**Task item**
Check every line below, and copy those that include "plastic".

─── The records ───

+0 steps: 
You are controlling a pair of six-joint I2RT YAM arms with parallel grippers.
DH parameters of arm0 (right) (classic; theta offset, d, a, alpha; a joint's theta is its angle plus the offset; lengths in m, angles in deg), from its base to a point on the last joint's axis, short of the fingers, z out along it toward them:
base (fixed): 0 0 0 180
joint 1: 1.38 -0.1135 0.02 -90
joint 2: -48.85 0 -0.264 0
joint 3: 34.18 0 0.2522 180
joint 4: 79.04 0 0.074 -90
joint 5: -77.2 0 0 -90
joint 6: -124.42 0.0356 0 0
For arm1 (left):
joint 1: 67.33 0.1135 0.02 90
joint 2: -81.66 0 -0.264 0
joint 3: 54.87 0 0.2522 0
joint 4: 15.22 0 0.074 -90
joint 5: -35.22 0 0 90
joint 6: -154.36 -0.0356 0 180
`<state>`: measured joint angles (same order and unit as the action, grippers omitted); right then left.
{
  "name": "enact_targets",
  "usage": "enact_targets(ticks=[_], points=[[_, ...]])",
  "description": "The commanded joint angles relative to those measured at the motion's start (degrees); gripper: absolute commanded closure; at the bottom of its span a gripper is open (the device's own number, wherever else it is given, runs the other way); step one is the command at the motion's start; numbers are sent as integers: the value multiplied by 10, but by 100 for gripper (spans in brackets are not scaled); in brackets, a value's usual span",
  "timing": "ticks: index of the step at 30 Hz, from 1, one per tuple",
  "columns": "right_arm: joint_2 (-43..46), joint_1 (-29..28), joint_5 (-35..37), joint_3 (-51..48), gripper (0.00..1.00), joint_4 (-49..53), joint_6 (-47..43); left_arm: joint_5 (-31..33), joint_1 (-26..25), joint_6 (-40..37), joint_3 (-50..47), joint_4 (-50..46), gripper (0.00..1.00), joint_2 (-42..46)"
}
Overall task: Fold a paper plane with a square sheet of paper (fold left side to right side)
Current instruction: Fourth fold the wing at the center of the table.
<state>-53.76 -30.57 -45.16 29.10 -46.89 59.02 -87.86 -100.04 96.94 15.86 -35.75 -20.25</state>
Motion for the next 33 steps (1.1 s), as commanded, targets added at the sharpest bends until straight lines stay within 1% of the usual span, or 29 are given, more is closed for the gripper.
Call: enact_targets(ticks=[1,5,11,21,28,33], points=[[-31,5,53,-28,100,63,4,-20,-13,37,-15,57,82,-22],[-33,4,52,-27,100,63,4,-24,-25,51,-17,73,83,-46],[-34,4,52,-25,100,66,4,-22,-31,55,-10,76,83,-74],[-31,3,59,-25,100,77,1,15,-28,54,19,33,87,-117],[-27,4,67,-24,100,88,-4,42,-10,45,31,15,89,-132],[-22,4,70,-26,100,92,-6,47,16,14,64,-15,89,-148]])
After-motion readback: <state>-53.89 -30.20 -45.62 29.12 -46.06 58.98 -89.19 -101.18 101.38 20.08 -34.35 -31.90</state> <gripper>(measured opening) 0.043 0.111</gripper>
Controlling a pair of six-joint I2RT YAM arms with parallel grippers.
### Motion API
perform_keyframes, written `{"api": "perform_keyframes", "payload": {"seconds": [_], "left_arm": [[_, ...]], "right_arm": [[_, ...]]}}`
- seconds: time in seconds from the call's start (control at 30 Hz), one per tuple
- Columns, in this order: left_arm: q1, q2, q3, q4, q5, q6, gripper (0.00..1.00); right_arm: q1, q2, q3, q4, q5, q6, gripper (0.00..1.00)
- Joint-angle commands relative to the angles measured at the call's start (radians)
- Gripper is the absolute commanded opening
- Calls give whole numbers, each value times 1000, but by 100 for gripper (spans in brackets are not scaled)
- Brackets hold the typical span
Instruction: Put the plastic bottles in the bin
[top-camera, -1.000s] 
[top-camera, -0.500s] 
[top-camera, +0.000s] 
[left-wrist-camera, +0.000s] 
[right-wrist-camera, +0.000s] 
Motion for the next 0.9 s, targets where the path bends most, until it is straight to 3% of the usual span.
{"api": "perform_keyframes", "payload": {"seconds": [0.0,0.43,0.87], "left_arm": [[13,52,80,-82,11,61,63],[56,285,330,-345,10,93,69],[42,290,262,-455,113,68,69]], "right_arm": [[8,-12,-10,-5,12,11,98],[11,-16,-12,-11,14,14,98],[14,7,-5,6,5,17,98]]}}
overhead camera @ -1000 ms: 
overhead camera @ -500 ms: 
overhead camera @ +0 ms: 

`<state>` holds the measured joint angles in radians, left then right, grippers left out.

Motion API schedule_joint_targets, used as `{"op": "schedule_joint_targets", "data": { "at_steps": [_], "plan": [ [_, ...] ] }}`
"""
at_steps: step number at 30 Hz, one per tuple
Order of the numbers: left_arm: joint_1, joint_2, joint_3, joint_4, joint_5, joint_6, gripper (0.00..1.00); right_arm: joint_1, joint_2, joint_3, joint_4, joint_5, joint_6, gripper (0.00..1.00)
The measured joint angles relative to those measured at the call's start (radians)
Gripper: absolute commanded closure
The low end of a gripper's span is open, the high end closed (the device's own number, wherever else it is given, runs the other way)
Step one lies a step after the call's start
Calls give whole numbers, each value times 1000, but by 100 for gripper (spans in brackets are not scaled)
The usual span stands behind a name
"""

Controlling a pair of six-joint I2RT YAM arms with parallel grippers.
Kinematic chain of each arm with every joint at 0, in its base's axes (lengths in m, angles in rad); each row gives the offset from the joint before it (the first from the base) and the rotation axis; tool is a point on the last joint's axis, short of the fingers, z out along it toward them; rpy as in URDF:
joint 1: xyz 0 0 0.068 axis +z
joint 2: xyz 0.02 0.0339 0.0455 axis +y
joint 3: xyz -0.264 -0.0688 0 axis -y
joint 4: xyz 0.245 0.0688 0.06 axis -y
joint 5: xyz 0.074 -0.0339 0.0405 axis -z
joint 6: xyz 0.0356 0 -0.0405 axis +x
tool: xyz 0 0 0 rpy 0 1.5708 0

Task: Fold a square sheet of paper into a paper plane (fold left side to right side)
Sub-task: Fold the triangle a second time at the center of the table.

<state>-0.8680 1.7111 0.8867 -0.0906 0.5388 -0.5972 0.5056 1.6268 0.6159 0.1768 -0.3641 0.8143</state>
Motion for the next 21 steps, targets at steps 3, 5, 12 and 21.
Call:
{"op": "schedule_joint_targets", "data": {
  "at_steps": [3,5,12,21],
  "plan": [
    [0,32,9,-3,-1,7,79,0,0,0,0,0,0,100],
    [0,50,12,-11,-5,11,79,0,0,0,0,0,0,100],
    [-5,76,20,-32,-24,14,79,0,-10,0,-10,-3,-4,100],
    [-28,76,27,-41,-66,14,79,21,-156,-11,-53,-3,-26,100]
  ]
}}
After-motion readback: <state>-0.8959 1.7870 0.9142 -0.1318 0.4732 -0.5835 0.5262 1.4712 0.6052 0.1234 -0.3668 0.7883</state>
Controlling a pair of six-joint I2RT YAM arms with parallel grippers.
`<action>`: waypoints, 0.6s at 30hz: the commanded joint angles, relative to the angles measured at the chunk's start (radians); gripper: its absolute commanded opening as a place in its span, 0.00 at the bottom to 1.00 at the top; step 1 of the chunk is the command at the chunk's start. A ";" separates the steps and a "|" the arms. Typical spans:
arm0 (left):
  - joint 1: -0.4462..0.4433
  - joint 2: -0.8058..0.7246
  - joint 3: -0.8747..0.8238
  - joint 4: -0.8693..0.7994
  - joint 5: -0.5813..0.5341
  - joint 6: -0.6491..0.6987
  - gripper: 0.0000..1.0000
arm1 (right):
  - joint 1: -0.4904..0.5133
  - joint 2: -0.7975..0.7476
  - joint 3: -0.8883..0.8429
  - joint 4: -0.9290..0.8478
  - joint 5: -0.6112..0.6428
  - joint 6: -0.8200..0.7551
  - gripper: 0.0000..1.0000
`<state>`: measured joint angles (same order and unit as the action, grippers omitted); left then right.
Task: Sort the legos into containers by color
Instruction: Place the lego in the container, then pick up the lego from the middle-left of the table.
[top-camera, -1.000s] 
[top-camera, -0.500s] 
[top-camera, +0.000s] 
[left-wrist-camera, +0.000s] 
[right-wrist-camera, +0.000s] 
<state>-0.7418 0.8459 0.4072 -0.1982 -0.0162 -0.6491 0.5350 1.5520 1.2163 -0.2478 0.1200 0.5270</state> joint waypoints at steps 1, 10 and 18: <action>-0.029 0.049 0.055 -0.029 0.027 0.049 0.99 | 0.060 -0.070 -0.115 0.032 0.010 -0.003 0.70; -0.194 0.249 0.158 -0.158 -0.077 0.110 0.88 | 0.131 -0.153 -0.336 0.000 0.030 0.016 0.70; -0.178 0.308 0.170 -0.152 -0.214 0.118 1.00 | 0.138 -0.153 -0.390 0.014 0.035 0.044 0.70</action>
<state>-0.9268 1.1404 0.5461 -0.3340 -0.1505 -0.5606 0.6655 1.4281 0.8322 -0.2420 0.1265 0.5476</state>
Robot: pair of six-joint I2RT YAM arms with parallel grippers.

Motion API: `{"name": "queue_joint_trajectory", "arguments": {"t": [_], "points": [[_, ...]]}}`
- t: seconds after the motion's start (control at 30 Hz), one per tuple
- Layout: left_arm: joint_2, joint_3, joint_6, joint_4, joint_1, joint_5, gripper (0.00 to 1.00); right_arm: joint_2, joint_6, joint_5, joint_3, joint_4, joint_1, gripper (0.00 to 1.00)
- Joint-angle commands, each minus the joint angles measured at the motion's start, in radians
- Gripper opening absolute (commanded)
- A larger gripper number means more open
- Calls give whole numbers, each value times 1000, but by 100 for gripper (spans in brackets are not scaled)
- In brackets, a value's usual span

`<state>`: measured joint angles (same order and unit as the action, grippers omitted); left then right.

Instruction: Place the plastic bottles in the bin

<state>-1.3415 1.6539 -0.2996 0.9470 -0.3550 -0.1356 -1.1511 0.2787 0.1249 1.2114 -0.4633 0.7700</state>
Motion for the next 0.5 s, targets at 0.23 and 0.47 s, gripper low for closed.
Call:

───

**Solution to this task**
Instruction: Put the plastic bottles in the bin
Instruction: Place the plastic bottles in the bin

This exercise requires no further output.